Last week’s Jewish Standard featured some spectacular recipes for Shavuot. See this week’s issue for an amazing cheesecake with some funky toppings. As promised, here are two other yummy recipes that came from the Tnuva company which offers more than 40 different dairy and cheese products found in the cheese department at local markets.
In addition to the traditional Mediterranean-style dairy collection, Tnuva’s new mozzarella, parmesan, muenster, and cheddar are gaining popularity for their fresh tastes and versatility. These cheeses feature the New Square Rabbinical Council hashgacha, the OU kashrus symbol, and Vaad Mehadrin (Israel) supervision.
Here are a few specially crafted Shavuot recipes from Tnuva’s chefs. Note the recipe for Aranchini: Classic Italian Rice Balls requires a two-day prep… but oh so worth it!!! Happy Shavuot.-BJC
Cheese and Mushroom Medley
1 1/3 pounds mix of white, forest, shiitake, and crimini mushrooms, chopped
4 sprigs thyme
3 tablespoons parsley, freshly chopped
1 tablespoon butter, melted
1/2 cup feta or feta light cheese, grated
1/2 cup parmesan cheese
Preheat oven to 390 degrees. Combine mushrooms, garlic, thyme, 2 tablespoons of parsley, butter, and season with salt and pepper.
Place two pieces of baking paper on the surface. Divide the mushroom mixture in half and place each half in the center of the baking paper. Using cooking wire, bind the baking paper into a sealed “bag.” Bake for about 15 minutes until the mushrooms soften.
Carefully open the paper bags and sprinkle the cheeses over the warm mushrooms. Sprinkle the rest of the chopped parsley and serve immediately.
Aranchini: Classic Italian Rice Balls
3 1/3 cups vegetable stock or boiling water
2 cups Arborio risotto or short grain rice
1/2 cup parmesan cheese, grated
1 1/2 cups mozzarella cheese, grated
1/2 cup goat cheese, sliced in 1/2 rounds
ground black pepper
1 cup cornmeal
1 teaspoon ground black pepper
oil for deep frying
For serving (optional):
Any favorite spreads, such as: pesto, roasted pepper dip, or tomato sauce.
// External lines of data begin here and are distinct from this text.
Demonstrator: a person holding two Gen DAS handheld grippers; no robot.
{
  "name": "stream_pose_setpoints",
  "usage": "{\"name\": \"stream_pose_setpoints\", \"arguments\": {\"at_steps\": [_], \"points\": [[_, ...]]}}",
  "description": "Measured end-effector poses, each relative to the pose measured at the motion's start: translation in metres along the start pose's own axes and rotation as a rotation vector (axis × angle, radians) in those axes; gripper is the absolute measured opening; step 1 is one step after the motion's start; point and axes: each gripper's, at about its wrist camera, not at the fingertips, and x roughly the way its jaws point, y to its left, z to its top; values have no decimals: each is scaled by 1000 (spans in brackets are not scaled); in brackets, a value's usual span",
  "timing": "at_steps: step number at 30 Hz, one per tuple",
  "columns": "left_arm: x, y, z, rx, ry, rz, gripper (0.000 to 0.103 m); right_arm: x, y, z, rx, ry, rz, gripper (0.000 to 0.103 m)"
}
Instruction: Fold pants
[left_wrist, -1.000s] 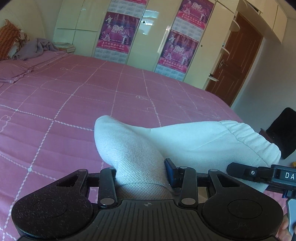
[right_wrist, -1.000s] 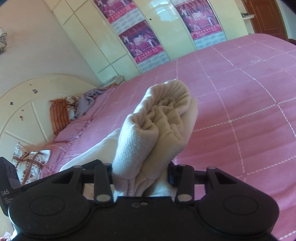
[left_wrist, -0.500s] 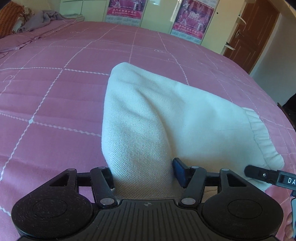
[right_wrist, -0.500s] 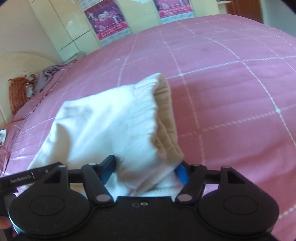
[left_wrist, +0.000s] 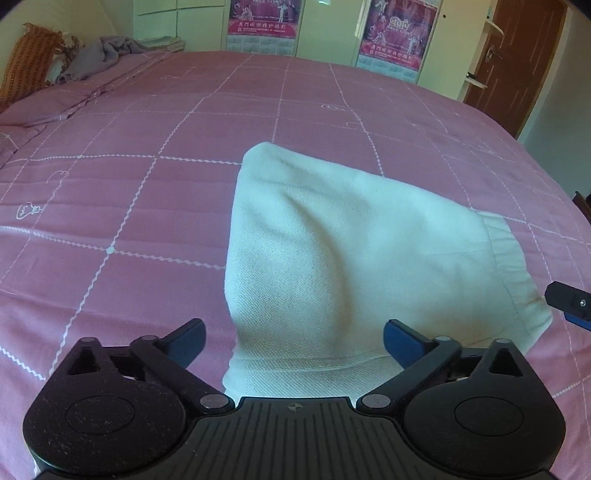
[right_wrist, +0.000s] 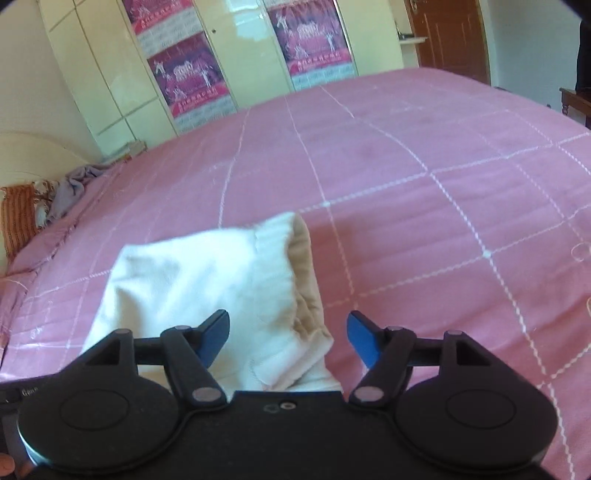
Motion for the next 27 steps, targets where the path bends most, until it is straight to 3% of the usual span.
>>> {"name": "stream_pose_setpoints", "arguments": {"at_steps": [4,7,10,15,19,27], "points": [[-22,-13,5,3,-71,-8,103,-10,27,1,-90,-30,25,69],[-7,-22,3,16,15,14,103,-3,44,0,-154,-25,9,54],[21,-29,-6,80,99,71,103,18,43,-10,-179,49,-40,43],[37,-25,-20,117,87,35,103,45,42,-40,-311,124,-138,44],[42,-17,-28,114,68,-2,103,48,35,-45,-275,109,-119,45],[31,-29,-30,136,52,53,103,50,23,-45,-199,111,-94,49]]}}
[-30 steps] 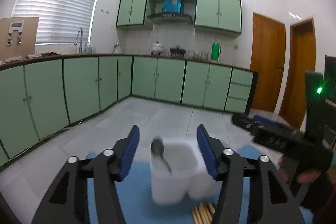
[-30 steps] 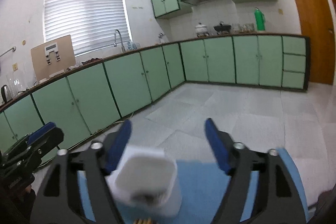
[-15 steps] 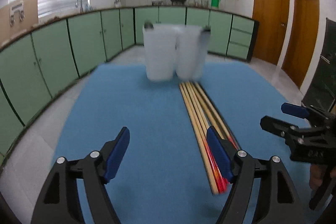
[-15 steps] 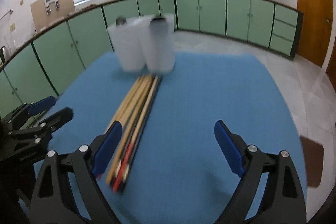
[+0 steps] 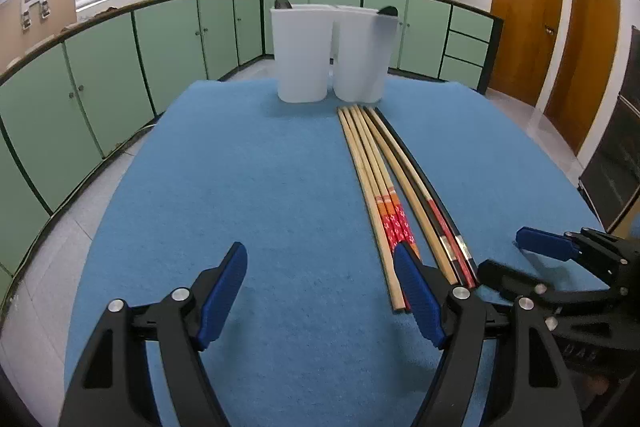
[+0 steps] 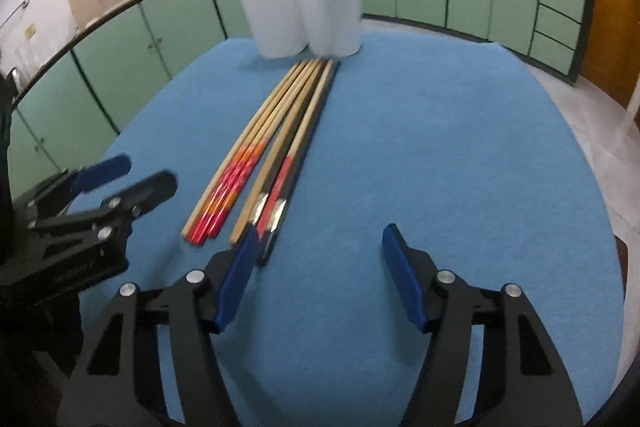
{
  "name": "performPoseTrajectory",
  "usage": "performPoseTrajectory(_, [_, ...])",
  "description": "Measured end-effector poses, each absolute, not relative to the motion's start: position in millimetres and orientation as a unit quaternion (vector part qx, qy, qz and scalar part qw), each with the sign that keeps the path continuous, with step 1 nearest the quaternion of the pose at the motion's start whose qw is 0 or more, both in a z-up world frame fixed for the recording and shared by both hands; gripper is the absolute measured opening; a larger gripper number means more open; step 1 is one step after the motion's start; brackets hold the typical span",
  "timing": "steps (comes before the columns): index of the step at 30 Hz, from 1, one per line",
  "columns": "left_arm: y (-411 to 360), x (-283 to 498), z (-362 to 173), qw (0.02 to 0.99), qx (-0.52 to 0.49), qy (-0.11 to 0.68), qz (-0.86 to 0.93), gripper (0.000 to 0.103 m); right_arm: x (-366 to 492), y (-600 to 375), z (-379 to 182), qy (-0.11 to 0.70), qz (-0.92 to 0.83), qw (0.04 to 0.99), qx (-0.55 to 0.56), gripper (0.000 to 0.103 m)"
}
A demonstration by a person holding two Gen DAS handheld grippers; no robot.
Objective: Organize utensils
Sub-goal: 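Withdraw both open tools from the holder back toward the chopsticks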
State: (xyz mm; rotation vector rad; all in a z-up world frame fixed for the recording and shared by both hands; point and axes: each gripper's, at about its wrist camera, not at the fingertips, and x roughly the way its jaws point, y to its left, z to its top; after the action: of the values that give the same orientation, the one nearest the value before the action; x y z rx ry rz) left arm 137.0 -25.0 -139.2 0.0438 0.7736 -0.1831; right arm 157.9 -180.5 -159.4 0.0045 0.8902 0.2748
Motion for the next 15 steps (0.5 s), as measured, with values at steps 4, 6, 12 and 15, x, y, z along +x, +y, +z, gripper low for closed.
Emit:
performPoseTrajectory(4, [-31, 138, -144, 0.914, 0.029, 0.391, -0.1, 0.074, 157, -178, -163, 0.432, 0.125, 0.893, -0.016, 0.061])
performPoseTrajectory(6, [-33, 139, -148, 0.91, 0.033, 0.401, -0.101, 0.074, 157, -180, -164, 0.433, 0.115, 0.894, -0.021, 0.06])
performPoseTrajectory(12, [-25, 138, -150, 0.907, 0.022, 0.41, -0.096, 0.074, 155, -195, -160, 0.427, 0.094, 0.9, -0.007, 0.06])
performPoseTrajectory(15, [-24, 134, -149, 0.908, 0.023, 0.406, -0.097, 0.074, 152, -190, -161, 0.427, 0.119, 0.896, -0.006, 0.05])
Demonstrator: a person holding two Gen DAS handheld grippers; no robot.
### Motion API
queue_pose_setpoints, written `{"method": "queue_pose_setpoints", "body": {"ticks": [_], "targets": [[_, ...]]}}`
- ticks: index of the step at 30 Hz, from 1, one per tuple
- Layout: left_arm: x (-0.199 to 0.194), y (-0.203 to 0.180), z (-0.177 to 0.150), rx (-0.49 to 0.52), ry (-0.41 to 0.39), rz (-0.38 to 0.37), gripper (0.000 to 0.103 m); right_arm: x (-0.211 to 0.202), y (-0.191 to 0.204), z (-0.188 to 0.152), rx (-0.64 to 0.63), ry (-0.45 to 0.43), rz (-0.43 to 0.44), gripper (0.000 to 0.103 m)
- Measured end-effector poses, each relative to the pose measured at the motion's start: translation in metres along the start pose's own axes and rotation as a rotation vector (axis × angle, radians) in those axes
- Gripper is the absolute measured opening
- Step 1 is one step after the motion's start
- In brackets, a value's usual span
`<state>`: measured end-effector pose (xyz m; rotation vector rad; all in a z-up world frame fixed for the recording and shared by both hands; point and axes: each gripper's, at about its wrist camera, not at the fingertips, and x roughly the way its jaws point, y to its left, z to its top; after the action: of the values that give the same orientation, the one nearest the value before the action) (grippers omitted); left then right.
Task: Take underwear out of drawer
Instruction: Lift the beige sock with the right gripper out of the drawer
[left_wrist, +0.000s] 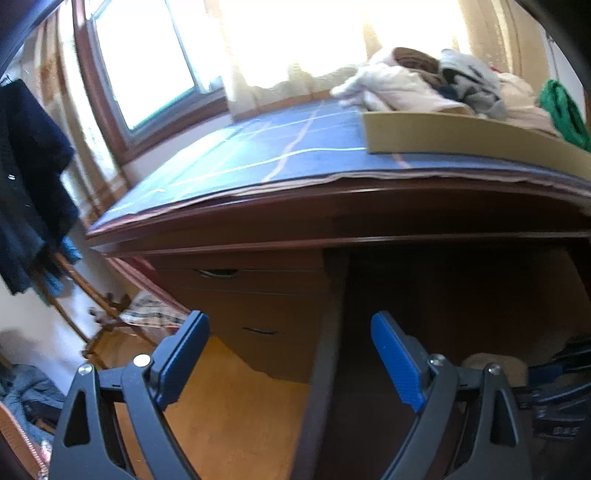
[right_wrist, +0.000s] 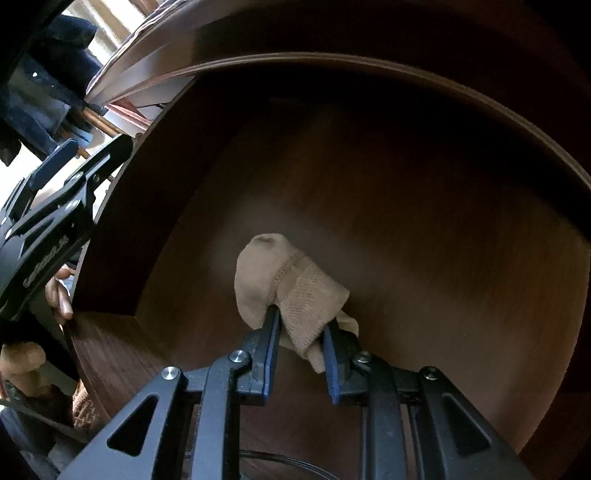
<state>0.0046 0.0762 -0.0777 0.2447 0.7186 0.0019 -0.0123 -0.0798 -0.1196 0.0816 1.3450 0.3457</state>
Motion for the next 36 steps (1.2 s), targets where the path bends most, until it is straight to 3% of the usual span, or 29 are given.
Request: {"method": "queue_pose_setpoints", "body": {"ticks": [3, 10, 13, 17, 23, 27, 34, 35, 36], "targets": [[0.000, -0.005, 0.003, -0.025, 0.025, -0.067, 0.091, 0.001, -0.004, 0.001, 0.007, 0.001, 0.006, 0.024], [-0.001, -0.006, 0.001, -0.021, 0.013, -0.044, 0.091, 0.000, -0.007, 0.004, 0.029, -0.004, 0.036, 0.027], [-0.004, -0.008, 0.000, -0.016, -0.006, -0.040, 0.091, -0.004, -0.007, 0.005, 0.026, -0.016, 0.026, 0.033], [-0.005, -0.009, -0.001, 0.000, -0.018, -0.035, 0.091, -0.010, 0.000, 0.007, -0.036, 0.000, 0.040, 0.056], [-0.003, -0.007, -0.001, -0.002, -0.011, -0.034, 0.091, -0.003, 0.026, 0.023, -0.224, 0.049, -0.016, 0.062], [-0.003, -0.008, 0.000, 0.001, -0.012, -0.033, 0.091, 0.018, 0.035, 0.030, -0.290, 0.100, -0.043, 0.062], [-0.003, -0.008, 0.000, 0.009, -0.008, -0.032, 0.091, 0.035, 0.031, 0.035, -0.241, 0.095, -0.008, 0.063], [-0.003, -0.008, 0.000, 0.011, -0.009, -0.031, 0.091, 0.035, 0.032, 0.034, -0.253, 0.088, -0.016, 0.062], [-0.003, -0.009, 0.000, 0.015, -0.007, -0.029, 0.091, 0.034, 0.034, 0.033, -0.264, 0.084, -0.022, 0.053]]}}
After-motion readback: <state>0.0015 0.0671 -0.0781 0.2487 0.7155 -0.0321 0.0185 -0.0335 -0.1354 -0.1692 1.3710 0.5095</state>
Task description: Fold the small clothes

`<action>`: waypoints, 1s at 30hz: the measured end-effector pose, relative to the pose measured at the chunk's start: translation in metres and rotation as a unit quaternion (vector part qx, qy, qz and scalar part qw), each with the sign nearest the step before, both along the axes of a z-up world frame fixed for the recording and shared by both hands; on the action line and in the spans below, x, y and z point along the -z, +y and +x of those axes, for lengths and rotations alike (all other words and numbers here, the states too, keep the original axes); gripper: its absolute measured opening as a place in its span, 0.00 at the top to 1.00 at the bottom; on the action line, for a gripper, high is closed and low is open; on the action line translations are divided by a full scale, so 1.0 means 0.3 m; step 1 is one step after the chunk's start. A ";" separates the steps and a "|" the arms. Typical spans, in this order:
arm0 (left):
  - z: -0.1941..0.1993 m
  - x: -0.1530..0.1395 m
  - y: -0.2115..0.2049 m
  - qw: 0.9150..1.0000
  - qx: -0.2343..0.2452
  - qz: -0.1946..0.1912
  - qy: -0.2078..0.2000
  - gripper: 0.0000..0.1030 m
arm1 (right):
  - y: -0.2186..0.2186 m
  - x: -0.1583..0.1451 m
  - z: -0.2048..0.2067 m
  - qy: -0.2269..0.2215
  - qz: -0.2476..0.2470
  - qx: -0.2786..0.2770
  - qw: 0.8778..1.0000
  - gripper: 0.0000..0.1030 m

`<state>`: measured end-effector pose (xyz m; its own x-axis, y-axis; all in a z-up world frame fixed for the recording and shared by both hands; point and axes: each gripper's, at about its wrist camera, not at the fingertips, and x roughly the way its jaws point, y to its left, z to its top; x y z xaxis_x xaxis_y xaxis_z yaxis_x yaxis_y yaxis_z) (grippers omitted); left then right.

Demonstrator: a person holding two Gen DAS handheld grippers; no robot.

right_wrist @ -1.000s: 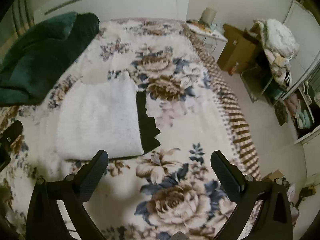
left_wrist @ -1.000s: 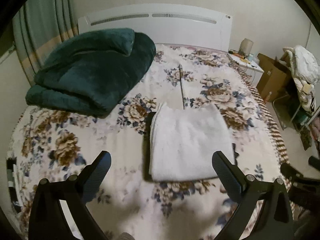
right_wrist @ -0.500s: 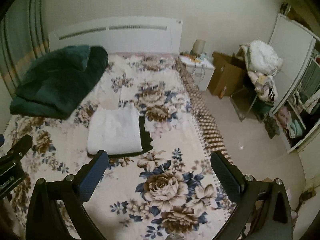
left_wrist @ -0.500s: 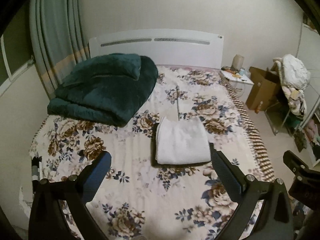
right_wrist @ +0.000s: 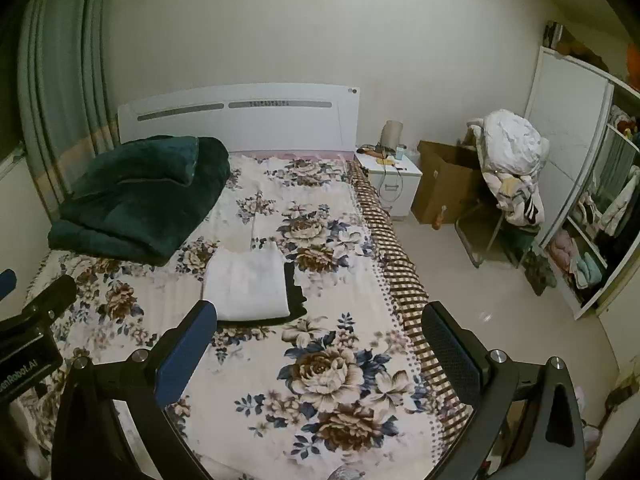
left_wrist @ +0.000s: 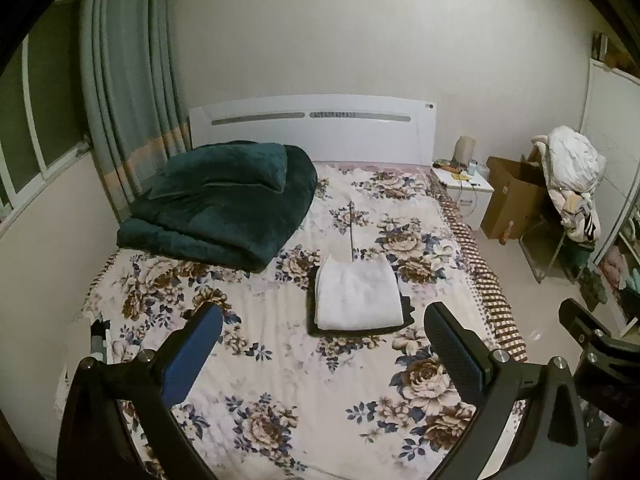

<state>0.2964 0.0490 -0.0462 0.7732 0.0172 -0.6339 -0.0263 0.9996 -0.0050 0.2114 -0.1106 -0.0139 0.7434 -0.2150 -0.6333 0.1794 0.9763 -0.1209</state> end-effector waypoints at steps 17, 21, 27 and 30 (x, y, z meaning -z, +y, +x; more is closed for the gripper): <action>-0.105 -0.072 0.019 1.000 -0.011 -0.012 0.021 0.00 | 0.024 -0.134 -0.120 0.000 0.013 -0.040 0.999 0.00; -0.115 -0.098 0.014 1.000 -0.017 -0.002 0.015 0.00 | 0.028 -0.158 -0.113 0.002 0.012 -0.049 0.999 0.00; -0.122 -0.117 0.010 1.000 -0.015 0.000 0.015 0.00 | 0.027 -0.168 -0.110 0.009 0.016 -0.049 0.999 0.00; -0.127 -0.126 0.012 1.000 -0.013 0.000 0.013 0.00 | 0.028 -0.171 -0.109 0.007 0.016 -0.050 0.999 0.00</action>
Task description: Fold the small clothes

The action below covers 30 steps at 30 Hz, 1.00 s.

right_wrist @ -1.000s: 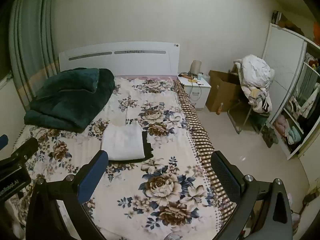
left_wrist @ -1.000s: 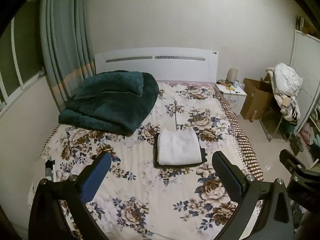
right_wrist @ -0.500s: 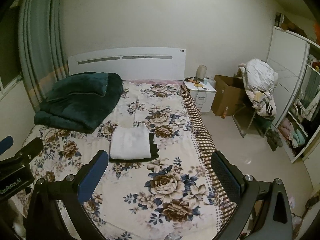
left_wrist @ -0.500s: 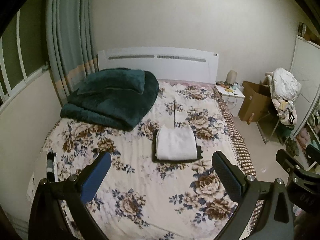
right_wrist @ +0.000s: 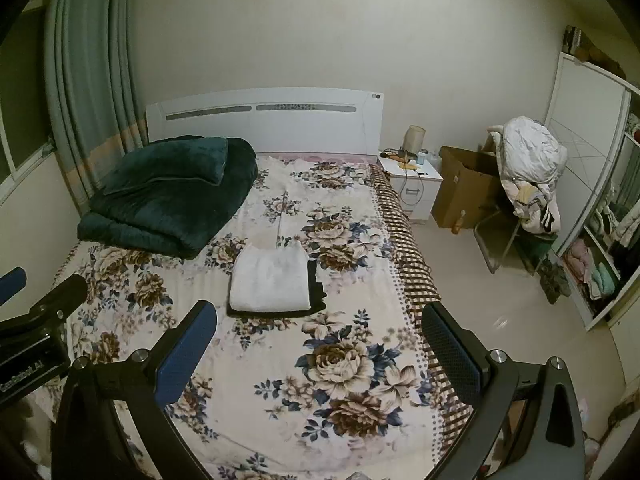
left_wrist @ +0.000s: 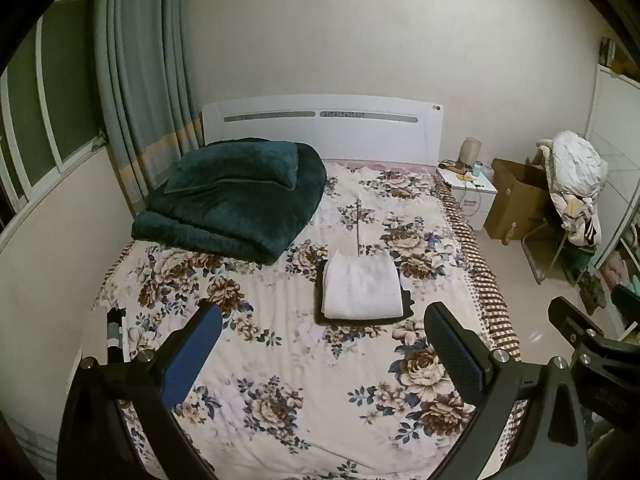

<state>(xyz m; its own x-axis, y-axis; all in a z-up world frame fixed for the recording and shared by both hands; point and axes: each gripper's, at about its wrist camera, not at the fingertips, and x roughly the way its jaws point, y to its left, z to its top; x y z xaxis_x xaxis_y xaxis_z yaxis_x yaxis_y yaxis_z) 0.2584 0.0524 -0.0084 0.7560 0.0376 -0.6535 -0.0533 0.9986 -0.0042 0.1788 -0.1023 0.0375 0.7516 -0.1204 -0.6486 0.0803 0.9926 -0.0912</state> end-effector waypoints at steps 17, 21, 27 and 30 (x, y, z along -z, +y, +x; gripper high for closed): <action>-0.003 -0.030 0.000 1.000 0.006 -0.003 -0.003 0.00 | 0.000 -0.020 -0.013 -0.005 0.005 -0.004 1.000 0.00; -0.001 -0.038 -0.001 1.000 0.007 -0.005 -0.003 0.00 | -0.001 -0.020 -0.005 -0.006 0.005 -0.006 1.000 0.00; -0.003 -0.039 0.000 1.000 0.008 -0.008 -0.001 0.00 | -0.003 -0.047 -0.007 -0.010 0.006 -0.003 1.000 0.00; -0.005 -0.048 -0.009 1.000 0.010 -0.008 0.000 0.00 | -0.005 -0.050 -0.009 -0.010 0.006 -0.002 1.000 0.00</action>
One day before serving: Bring the vegetable stock or water to boil. Add the rice plus 1 teaspoon of sea salt and bring to boil on high heat. Reduce to medium heat and cook until the liquid is absorbed. Add the grated parmesan cheese, season with salt and pepper, and mix well. Let cool and refrigerate overnight.
The following day, add mozzarella cheese and mix well.
To prepare the balls: take a full tablespoon of the rice mixture with wet hands and form into a ball. Flatten the ball and place a goat cheese slice in the center. Pinch the edges to close around the filling and roll gently into a ball. Repeat with the remaining mixture.
Prepare a large pot with oil for deep frying. In a shallow bowl, mix the cornmeal with black pepper. Roll each ball in the flour mixture. When the oil is hot but not boiling, fry each ball for about 5 minutes until golden. Fry no more than 3-4 balls at one time.
Using a slotted spoon, remove the balls from the pot and place on a plate lined with paper towels. Serve warm or at room temperature with your favorite spreads.